| THE TASK |
Of all the entries below, retype only the lines from the one with "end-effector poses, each" through the one with "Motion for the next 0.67", exactly as they appear.

| GIVEN INFORMATION |
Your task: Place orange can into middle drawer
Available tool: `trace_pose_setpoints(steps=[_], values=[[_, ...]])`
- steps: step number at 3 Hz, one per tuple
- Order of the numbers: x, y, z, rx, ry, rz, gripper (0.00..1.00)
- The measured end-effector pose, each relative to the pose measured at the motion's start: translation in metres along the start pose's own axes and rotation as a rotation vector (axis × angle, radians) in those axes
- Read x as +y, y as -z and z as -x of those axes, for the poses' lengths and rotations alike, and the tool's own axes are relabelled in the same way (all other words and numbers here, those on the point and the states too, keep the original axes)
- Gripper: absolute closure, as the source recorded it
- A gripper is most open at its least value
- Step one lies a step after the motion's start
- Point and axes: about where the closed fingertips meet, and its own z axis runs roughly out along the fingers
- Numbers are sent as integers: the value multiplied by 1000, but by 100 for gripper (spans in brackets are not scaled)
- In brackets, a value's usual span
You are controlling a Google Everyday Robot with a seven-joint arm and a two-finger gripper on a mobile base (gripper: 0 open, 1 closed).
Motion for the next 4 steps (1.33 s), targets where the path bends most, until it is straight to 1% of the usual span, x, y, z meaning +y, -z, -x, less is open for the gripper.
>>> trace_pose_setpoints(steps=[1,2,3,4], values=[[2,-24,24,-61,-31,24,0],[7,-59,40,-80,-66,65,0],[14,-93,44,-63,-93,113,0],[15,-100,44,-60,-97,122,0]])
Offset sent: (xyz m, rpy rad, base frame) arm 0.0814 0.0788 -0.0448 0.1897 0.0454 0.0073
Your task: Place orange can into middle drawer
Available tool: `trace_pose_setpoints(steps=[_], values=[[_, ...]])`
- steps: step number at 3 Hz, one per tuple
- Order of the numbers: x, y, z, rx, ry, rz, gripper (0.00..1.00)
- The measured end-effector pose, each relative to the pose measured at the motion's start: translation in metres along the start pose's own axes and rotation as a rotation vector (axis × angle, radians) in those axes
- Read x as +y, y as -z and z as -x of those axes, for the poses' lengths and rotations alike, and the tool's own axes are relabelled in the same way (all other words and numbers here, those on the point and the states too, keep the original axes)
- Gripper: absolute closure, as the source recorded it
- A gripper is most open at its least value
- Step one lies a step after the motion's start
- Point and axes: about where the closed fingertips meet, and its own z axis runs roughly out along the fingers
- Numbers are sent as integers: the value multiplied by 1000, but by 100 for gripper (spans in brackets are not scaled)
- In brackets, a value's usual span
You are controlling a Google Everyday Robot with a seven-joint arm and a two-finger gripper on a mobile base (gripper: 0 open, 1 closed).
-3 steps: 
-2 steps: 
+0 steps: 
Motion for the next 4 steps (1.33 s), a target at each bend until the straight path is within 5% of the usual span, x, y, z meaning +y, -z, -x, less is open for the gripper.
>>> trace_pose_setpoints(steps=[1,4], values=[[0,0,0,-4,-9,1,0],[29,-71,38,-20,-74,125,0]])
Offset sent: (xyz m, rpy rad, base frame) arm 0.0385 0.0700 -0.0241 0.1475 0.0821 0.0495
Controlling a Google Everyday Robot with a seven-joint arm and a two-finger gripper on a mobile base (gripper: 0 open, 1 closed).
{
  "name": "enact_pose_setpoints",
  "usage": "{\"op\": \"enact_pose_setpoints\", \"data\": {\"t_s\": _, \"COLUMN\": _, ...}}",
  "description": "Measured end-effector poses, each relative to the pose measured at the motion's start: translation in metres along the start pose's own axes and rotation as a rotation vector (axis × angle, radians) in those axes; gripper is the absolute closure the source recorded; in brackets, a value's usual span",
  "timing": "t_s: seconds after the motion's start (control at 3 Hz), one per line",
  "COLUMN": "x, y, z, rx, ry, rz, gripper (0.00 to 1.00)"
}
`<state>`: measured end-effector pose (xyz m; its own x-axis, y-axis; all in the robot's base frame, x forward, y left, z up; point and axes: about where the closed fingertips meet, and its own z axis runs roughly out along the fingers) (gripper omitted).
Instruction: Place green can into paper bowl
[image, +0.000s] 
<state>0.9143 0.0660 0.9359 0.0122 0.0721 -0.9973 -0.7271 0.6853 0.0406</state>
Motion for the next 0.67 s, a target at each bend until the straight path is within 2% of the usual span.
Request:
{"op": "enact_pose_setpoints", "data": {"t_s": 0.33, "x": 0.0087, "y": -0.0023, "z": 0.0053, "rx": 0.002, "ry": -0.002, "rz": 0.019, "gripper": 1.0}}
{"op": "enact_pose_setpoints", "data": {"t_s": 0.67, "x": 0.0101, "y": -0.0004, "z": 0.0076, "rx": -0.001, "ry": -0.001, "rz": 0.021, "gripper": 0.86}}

| RESULT |
  "description": "Measured end-effector poses, each relative to the pose measured at the motion's start: translation in metres along the start pose's own axes and rotation as a rotation vector (axis × angle, radians) in those axes; gripper is the absolute closure the source recorded; in brackets, a value's usual span",
  "timing": "t_s: seconds after the motion's start (control at 3 Hz), one per line",
  "COLUMN": "x, y, z, rx, ry, rz, gripper (0.00 to 1.00)"
}
`<state>`: measured end-effector pose (xyz m; its own x-axis, y-axis; all in the robot's base frame, x forward, y left, z up; point and axes: about where the closed fingertips meet, and its own z axis runs roughly out along the fingers) (gripper omitted).
Instruction: Place green can into paper bowl
[image, +0.000s] 
<state>0.9143 0.0660 0.9359 0.0122 0.0721 -0.9973 -0.7271 0.6853 0.0406</state>
Motion for the next 0.67 s, a target at each bend until the straight path is within 2% of the usual span.

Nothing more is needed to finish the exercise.